Exhibiting artists - Everlasting Eyes on Changing Colors -
Yasuo Ogawa
1968 Born in Saga, Japan.
1994 Graduated at TAMA Art University.
2007-08 Fellowship to study in Sao Paulo under the Japanese Government Overseas Study Programme for Artist
2012 The 27th Holbein Scholarship Grant.
Selected Individual Exhibitions
2014 “Echo in the depths”REIJINSHA GALLERY (Tokyo)
2012 “Like seeking for a deep water vain” Gallery YUKI-SIS, Tokyo, Japan.
2010 Gallery Yasurai, Saga, Japan.
2007 Teatres des SENS Gallery, Tokyo, Japan. Gallery Yasurai, Saga, Japan.
2005 Galeria Deco, Sao Paulo, Brazil.
2000 INAX Gallery, Tokyo, Japan.
Latent Senses
When I was reading a magazine, a certain article caught my eyes. It was on a success story of a Russian research team in putting forth buds from a seed which was 30000 years old found in Siberia. The team even succeeded in producing new seeds after full bloom. Even though we have heard about stories of sprouting out lotus seeds 1400 years old, sprouting out of seeds 30000 years old was a big surprise.
The fact that a seed which had been sleeping underground for such a long time would actually bloom was truly exciting. 30000 years ago should be about the time when the Chauvet cave painting, which is known as the oldest painting by human being, was produced. Human beings those days spent hours hunting and must have lived their daily lives with a strong sense of collaboration with and respect for nature.
This led to my imagination that if humans today still possessed such a sense deep in their minds, it might be possible to awaken their old inherent sense by somehow providing outside stimulus, just like the Russian team did to the old seeds.
At one time in the past, I realized the obvious truth that before being a human being living in today’s civilized world, we are just one of the living creatures existing in this natural universe. With such a realization, I started to create my artworks by utilizing and expressing the inherent, primitive and instinctive sense which we human beings all possess deep in our heart.

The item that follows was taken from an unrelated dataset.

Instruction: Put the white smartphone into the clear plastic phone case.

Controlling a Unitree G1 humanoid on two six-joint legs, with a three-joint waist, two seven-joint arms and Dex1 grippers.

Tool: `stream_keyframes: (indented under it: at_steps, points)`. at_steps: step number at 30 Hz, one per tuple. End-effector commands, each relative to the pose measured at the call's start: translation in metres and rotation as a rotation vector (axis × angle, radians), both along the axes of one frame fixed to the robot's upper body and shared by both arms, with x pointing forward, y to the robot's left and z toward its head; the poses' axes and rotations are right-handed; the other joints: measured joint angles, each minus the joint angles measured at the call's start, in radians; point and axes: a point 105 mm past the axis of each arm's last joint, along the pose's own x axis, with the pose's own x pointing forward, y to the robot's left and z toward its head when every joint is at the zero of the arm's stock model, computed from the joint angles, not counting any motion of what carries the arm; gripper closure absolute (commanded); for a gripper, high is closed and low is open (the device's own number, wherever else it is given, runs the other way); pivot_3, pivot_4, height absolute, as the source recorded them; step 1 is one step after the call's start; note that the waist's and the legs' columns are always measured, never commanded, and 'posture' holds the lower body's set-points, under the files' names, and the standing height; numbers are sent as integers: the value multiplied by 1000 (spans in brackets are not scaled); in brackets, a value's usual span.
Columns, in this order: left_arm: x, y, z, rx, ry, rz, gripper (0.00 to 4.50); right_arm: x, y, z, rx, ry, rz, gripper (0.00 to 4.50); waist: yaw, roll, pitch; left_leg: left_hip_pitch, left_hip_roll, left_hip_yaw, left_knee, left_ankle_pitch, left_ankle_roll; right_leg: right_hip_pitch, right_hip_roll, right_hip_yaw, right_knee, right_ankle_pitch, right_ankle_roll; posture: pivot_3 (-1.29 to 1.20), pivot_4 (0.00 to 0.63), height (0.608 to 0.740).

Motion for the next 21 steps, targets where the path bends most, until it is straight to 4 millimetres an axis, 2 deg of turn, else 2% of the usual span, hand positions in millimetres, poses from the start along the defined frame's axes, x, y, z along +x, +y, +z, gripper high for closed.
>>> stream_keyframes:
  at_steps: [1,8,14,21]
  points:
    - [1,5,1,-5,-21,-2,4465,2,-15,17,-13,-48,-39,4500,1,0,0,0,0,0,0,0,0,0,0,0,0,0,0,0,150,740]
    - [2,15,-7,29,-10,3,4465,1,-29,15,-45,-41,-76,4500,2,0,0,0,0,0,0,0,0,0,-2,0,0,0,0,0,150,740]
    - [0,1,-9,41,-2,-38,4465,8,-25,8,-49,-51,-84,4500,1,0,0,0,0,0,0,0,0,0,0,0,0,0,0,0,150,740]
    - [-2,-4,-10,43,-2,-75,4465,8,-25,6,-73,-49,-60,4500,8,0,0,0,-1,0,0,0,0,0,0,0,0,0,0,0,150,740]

After getting too much accustomed to the hasty and civilized daily life, many of us might have either lost or do not know how to express this sense, which was the sense we had when we were living in the nature and which had been inherited from the past.
Although this sense may have degenerated through the hasty information-abundant daily life, it is my firm belief that we need to try to re-realize this sense especially in today’s world because it seems to be an absolutely indispensable element for the humans if we are to live naturally as a member or this natural universe.